**Work task**: The expected answer is all of the entries, written out exactly.
** Input for this task follows **
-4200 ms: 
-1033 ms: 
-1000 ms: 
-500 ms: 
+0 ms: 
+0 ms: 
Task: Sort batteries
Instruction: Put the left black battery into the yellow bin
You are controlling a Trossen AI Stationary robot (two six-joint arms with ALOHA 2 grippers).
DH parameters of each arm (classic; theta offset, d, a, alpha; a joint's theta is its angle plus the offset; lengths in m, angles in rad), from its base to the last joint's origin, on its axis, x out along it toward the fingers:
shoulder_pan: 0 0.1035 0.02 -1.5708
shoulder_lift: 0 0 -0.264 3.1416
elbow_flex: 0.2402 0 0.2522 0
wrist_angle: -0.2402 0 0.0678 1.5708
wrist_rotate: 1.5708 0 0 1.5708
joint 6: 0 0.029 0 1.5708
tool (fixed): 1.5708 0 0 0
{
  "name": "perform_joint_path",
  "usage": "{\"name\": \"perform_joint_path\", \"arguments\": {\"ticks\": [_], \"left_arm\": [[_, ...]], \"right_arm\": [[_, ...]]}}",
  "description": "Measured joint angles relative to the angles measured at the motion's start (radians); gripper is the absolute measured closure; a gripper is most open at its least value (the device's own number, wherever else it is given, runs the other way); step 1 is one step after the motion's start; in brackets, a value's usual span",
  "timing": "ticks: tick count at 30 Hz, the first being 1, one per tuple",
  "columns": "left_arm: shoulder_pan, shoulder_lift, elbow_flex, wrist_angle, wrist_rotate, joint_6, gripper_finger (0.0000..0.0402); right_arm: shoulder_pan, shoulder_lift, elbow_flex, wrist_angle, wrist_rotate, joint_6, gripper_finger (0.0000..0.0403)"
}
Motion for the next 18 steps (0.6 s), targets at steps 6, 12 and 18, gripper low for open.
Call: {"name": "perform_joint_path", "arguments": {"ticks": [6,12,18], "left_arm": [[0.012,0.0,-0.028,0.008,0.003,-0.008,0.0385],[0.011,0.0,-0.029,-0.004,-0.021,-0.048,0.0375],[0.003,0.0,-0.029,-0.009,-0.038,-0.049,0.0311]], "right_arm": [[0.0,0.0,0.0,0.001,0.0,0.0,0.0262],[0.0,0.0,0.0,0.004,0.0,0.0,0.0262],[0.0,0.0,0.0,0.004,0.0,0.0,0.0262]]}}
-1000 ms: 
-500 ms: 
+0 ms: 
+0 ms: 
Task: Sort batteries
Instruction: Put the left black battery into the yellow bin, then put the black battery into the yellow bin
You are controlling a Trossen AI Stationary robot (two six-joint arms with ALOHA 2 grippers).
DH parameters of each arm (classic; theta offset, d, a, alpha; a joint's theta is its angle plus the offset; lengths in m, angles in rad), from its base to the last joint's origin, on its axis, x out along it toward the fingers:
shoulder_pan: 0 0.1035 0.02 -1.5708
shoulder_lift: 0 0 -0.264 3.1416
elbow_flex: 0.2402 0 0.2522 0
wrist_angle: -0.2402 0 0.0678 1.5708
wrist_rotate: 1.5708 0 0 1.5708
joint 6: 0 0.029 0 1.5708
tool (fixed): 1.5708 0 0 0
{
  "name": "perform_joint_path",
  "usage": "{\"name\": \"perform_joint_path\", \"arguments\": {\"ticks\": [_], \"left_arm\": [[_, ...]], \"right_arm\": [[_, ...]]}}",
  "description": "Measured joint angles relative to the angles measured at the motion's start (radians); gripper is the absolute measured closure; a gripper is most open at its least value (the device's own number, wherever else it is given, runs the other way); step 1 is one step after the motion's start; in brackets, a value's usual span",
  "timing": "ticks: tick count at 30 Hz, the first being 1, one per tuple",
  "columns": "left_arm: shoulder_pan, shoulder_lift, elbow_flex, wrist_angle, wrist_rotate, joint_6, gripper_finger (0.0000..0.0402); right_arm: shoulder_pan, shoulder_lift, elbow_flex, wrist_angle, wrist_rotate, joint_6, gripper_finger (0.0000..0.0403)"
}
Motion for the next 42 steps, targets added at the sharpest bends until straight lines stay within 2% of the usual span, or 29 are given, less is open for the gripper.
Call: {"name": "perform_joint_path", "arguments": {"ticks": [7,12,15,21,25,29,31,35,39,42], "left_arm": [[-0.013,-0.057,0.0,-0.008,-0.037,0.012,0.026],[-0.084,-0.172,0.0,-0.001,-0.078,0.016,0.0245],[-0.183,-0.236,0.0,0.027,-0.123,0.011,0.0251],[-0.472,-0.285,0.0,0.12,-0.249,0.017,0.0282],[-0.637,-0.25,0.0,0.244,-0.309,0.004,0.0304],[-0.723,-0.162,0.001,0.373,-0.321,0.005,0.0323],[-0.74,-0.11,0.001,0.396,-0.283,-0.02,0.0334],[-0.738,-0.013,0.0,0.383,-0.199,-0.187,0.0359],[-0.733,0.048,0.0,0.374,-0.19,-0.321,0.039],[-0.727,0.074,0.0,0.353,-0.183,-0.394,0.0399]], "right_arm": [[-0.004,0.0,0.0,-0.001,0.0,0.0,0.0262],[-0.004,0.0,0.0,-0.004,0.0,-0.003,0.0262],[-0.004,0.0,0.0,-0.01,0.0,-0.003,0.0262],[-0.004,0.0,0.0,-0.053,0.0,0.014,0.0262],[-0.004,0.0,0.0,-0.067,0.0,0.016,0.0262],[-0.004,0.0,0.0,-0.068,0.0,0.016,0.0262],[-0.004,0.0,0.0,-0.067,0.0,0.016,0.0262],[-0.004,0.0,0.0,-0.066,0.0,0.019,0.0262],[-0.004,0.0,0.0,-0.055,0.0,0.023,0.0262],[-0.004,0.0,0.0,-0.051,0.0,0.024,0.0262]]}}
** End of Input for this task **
**Answer for this exercise**:
-4200 ms: 
-1033 ms: 
-1000 ms: 
-500 ms: 
+0 ms: 
+0 ms: 
Task: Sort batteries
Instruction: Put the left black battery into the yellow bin
You are controlling a Trossen AI Stationary robot (two six-joint arms with ALOHA 2 grippers).
DH parameters of each arm (classic; theta offset, d, a, alpha; a joint's theta is its angle plus the offset; lengths in m, angles in rad), from its base to the last joint's origin, on its axis, x out along it toward the fingers:
shoulder_pan: 0 0.1035 0.02 -1.5708
shoulder_lift: 0 0 -0.264 3.1416
elbow_flex: 0.2402 0 0.2522 0
wrist_angle: -0.2402 0 0.0678 1.5708
wrist_rotate: 1.5708 0 0 1.5708
joint 6: 0 0.029 0 1.5708
tool (fixed): 1.5708 0 0 0
{
  "name": "perform_joint_path",
  "usage": "{\"name\": \"perform_joint_path\", \"arguments\": {\"ticks\": [_], \"left_arm\": [[_, ...]], \"right_arm\": [[_, ...]]}}",
  "description": "Measured joint angles relative to the angles measured at the motion's start (radians); gripper is the absolute measured closure; a gripper is most open at its least value (the device's own number, wherever else it is given, runs the other way); step 1 is one step after the motion's start; in brackets, a value's usual span",
  "timing": "ticks: tick count at 30 Hz, the first being 1, one per tuple",
  "columns": "left_arm: shoulder_pan, shoulder_lift, elbow_flex, wrist_angle, wrist_rotate, joint_6, gripper_finger (0.0000..0.0402); right_arm: shoulder_pan, shoulder_lift, elbow_flex, wrist_angle, wrist_rotate, joint_6, gripper_finger (0.0000..0.0403)"
}
Motion for the next 18 steps (0.6 s), targets at steps 6, 12 and 18, gripper low for open.
Call: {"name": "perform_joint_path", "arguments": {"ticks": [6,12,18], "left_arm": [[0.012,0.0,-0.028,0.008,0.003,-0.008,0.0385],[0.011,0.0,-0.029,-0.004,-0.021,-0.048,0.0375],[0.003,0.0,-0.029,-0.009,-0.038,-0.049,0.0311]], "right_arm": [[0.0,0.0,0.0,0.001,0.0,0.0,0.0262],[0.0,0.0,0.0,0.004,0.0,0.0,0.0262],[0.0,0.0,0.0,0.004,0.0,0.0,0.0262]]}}
-1000 ms: 
-500 ms: 
+0 ms: 
+0 ms: 
Task: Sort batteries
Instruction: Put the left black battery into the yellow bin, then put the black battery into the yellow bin
You are controlling a Trossen AI Stationary robot (two six-joint arms with ALOHA 2 grippers).
DH parameters of each arm (classic; theta offset, d, a, alpha; a joint's theta is its angle plus the offset; lengths in m, angles in rad), from its base to the last joint's origin, on its axis, x out along it toward the fingers:
shoulder_pan: 0 0.1035 0.02 -1.5708
shoulder_lift: 0 0 -0.264 3.1416
elbow_flex: 0.2402 0 0.2522 0
wrist_angle: -0.2402 0 0.0678 1.5708
wrist_rotate: 1.5708 0 0 1.5708
joint 6: 0 0.029 0 1.5708
tool (fixed): 1.5708 0 0 0
{
  "name": "perform_joint_path",
  "usage": "{\"name\": \"perform_joint_path\", \"arguments\": {\"ticks\": [_], \"left_arm\": [[_, ...]], \"right_arm\": [[_, ...]]}}",
  "description": "Measured joint angles relative to the angles measured at the motion's start (radians); gripper is the absolute measured closure; a gripper is most open at its least value (the device's own number, wherever else it is given, runs the other way); step 1 is one step after the motion's start; in brackets, a value's usual span",
  "timing": "ticks: tick count at 30 Hz, the first being 1, one per tuple",
  "columns": "left_arm: shoulder_pan, shoulder_lift, elbow_flex, wrist_angle, wrist_rotate, joint_6, gripper_finger (0.0000..0.0402); right_arm: shoulder_pan, shoulder_lift, elbow_flex, wrist_angle, wrist_rotate, joint_6, gripper_finger (0.0000..0.0403)"
}
Motion for the next 42 steps, targets added at the sharpest bends until straight lines stay within 2% of the usual span, or 29 are given, less is open for the gripper.
Call: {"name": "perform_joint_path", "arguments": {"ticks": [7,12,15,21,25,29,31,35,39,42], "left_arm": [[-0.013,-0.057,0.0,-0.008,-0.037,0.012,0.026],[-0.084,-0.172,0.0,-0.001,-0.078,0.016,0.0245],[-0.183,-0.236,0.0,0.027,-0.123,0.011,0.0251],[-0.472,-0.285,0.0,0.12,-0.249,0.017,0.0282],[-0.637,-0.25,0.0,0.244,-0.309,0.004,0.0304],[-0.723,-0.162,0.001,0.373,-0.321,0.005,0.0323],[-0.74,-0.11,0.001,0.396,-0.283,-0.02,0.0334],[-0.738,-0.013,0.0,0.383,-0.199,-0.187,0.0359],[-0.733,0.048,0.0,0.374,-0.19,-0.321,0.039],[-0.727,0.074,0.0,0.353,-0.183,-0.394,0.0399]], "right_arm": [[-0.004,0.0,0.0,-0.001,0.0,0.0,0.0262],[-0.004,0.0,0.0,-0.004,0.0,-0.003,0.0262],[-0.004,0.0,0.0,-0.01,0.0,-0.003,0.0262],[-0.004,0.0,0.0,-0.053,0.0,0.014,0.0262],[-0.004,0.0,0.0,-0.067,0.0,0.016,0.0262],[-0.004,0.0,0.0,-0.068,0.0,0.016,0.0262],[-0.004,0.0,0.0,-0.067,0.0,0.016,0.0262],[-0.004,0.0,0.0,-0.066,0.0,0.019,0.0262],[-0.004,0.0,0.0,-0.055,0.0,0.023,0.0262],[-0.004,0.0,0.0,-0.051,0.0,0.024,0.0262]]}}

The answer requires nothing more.